Records excerpted from a collection
┌──

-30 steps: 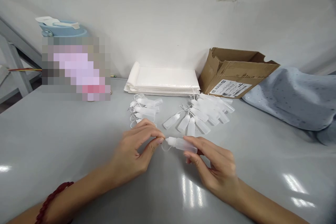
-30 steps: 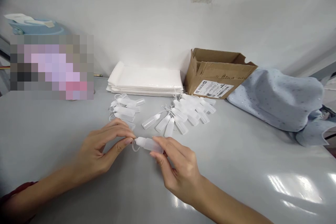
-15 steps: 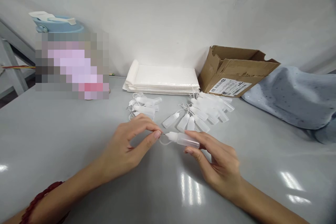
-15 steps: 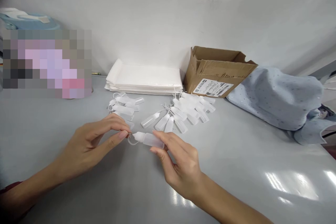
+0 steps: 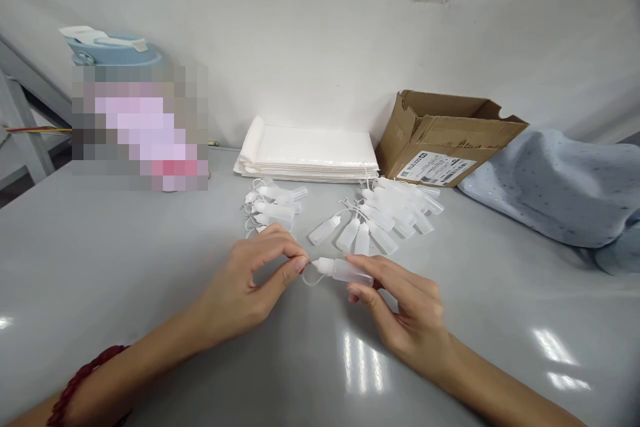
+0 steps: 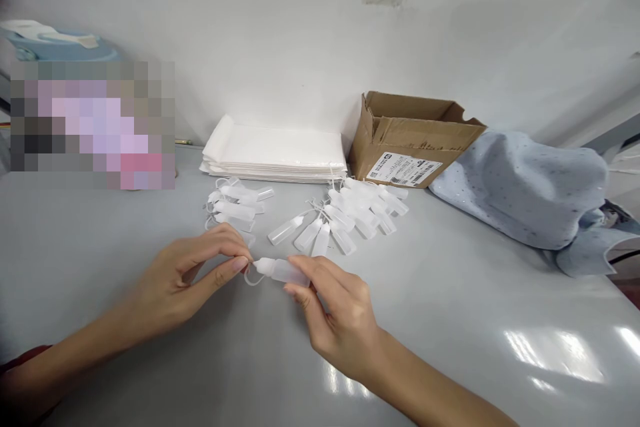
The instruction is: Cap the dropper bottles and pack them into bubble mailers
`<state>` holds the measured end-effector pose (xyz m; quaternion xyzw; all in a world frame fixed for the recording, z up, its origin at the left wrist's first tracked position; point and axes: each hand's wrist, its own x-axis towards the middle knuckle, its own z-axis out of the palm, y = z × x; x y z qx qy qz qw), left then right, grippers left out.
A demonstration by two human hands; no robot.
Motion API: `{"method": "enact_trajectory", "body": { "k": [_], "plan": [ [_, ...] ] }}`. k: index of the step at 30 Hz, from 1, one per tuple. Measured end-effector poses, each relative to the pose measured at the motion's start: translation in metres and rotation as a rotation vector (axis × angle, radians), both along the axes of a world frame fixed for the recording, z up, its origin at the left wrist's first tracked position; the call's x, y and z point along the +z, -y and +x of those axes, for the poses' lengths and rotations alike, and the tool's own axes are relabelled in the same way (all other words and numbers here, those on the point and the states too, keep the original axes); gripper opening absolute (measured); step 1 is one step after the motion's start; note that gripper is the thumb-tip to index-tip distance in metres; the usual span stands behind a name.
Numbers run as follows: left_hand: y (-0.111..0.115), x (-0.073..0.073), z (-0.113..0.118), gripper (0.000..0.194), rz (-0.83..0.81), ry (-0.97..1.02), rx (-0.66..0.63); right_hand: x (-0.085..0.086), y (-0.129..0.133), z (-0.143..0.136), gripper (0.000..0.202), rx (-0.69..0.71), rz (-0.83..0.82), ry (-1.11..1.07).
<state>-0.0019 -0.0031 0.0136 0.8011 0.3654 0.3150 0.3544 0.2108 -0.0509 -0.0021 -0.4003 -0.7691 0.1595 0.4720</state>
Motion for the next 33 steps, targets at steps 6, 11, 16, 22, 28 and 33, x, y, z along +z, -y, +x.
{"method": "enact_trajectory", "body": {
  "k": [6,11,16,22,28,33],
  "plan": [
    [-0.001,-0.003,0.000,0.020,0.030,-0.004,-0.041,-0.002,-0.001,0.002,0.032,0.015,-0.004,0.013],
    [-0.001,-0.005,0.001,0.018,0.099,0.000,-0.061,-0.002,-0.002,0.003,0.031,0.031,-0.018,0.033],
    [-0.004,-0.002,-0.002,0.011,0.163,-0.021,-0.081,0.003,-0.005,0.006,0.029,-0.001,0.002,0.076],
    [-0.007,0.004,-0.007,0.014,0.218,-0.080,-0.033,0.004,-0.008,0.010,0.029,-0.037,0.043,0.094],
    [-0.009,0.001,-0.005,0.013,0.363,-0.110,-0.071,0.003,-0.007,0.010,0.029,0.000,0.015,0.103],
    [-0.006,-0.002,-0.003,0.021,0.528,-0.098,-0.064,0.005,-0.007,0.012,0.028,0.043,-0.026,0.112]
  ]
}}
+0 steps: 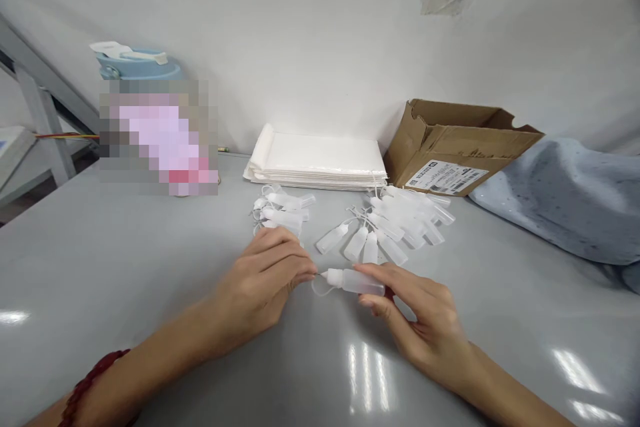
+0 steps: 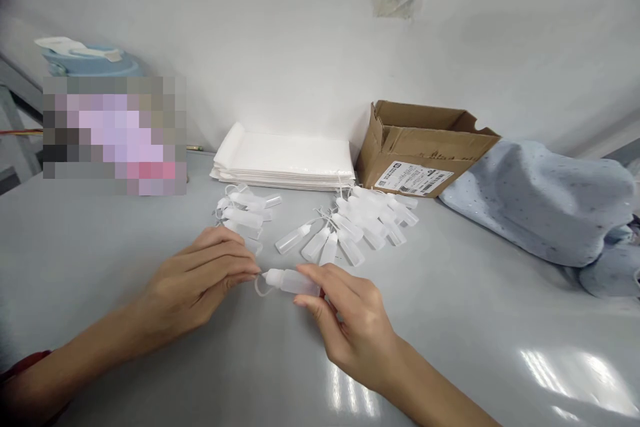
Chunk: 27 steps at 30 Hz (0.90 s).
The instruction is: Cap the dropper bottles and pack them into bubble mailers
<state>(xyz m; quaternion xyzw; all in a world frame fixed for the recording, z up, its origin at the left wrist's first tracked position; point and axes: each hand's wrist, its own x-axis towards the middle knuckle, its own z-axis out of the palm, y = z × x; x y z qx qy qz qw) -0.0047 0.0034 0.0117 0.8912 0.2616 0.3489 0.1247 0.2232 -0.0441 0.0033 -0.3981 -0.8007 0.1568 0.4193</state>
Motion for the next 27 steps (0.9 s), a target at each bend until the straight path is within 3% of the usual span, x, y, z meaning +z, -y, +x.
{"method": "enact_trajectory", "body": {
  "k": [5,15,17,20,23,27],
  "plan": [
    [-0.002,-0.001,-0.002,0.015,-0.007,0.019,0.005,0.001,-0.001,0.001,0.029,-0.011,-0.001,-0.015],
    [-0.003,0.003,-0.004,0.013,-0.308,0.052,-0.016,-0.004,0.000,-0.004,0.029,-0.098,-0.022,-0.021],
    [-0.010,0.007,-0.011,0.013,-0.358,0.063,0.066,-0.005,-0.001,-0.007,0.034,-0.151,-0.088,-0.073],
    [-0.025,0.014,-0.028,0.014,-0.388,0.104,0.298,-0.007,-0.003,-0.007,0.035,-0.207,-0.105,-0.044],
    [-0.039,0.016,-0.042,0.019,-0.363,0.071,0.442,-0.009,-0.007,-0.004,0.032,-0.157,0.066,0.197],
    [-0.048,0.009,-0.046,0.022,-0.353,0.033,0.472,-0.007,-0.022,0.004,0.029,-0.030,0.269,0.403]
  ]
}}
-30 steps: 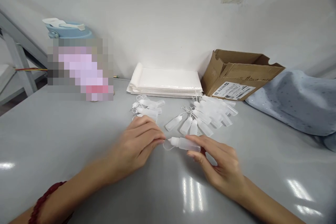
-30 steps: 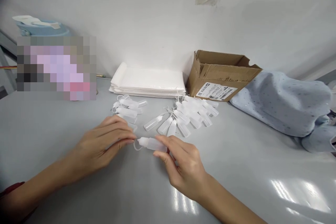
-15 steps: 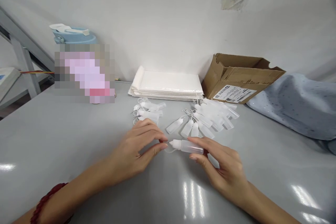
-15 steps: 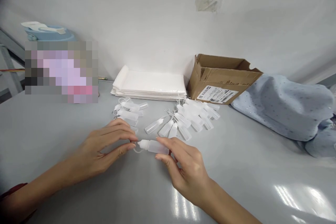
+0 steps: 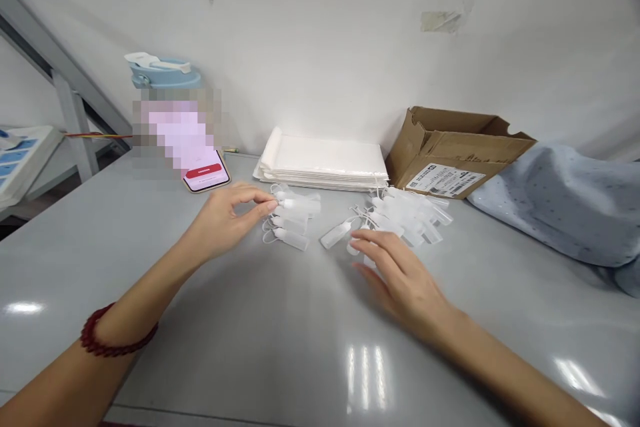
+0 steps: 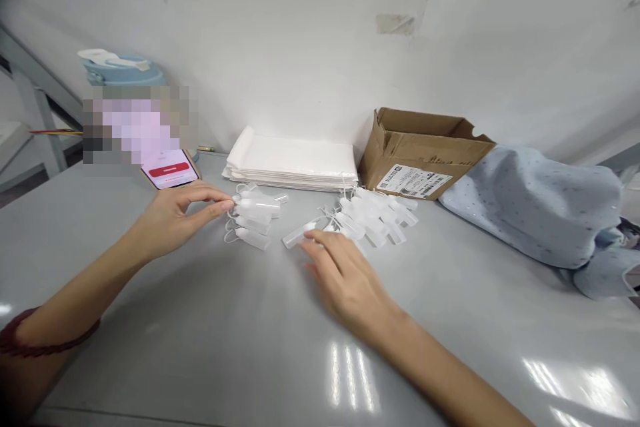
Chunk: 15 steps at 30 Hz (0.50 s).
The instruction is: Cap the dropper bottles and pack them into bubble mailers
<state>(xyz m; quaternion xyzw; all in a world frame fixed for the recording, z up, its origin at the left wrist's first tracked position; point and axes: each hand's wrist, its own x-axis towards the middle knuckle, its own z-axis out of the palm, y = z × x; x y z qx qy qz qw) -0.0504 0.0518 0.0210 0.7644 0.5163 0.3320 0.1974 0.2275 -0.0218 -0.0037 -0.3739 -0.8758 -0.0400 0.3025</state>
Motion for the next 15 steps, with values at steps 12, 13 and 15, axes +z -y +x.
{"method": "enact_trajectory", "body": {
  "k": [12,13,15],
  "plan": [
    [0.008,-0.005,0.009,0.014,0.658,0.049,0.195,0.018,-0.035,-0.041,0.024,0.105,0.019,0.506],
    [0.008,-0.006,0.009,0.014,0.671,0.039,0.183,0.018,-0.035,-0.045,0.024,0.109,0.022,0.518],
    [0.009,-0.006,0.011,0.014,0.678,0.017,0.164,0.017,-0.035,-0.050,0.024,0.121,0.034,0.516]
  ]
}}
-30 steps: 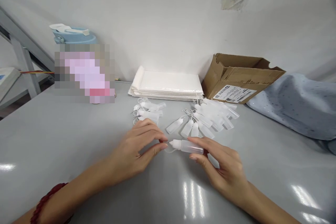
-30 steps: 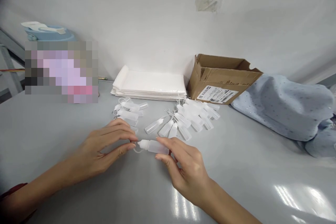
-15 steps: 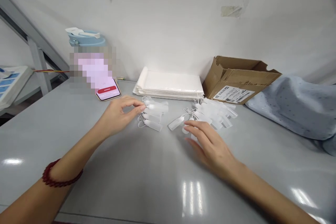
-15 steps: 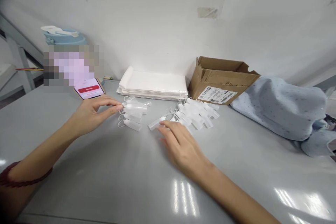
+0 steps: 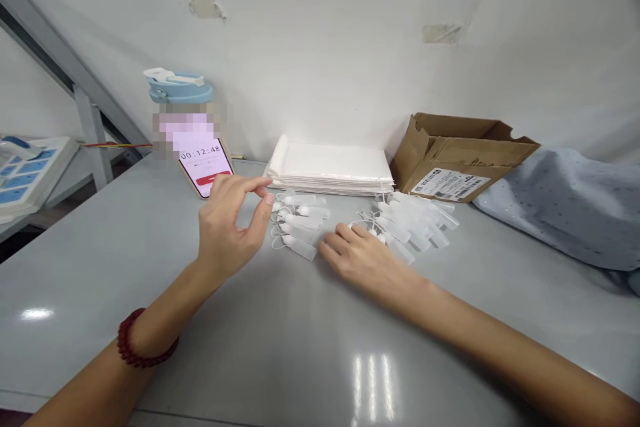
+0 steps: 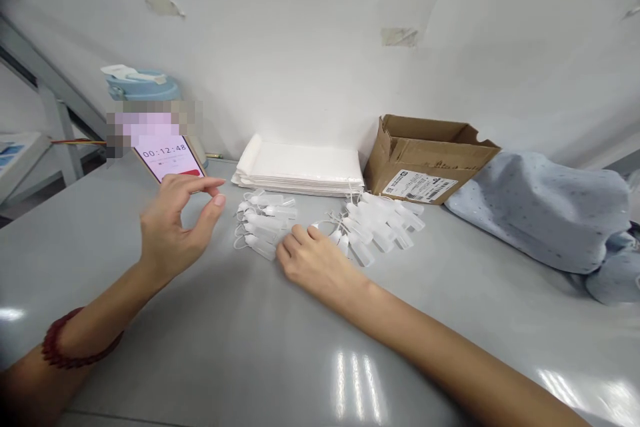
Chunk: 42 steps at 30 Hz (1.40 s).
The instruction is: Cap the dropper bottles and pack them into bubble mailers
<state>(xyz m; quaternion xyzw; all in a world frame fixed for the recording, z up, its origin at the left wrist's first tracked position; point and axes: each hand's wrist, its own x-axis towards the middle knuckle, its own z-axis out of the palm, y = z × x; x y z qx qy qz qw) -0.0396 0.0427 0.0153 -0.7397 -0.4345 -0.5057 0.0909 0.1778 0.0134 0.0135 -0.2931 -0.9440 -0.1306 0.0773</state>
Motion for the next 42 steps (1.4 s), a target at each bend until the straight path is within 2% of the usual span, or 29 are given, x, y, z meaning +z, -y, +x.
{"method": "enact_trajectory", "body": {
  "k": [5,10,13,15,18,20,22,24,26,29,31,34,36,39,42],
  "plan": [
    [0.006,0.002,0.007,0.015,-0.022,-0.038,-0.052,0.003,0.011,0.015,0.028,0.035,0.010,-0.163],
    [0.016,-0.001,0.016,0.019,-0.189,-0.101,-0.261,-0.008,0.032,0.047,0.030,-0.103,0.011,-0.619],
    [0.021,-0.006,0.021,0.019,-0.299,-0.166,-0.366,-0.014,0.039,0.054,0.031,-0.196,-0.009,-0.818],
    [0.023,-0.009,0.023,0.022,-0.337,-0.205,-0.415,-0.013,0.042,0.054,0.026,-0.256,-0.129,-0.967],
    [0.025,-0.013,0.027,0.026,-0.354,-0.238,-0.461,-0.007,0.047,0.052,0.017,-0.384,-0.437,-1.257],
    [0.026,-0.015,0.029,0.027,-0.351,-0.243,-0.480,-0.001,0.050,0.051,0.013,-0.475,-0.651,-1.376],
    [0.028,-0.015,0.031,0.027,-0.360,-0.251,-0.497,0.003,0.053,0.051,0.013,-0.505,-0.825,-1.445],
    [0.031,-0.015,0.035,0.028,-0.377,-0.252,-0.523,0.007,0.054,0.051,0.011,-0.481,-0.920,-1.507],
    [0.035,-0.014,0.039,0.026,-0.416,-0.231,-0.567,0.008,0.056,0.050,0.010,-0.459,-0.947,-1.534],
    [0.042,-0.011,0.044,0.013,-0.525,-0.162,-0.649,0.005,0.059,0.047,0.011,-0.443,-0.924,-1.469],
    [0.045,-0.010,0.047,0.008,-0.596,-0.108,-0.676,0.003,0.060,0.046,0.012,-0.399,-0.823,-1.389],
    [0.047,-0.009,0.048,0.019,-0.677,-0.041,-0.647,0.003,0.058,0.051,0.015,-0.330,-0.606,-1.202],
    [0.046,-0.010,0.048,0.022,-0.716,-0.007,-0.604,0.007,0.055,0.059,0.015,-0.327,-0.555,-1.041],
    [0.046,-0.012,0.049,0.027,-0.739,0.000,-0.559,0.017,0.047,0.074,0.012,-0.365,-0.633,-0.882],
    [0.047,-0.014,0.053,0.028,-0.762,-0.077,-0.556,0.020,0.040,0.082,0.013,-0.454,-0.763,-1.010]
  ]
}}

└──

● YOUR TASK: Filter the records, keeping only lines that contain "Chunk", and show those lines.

● WRITTEN ANSWER:
Chunk: 27 steps at 30 Hz (0.90 s).
Chunk: 15 steps at 30 Hz (0.50 s).
Chunk: 42 steps at 30 Hz (1.40 s).

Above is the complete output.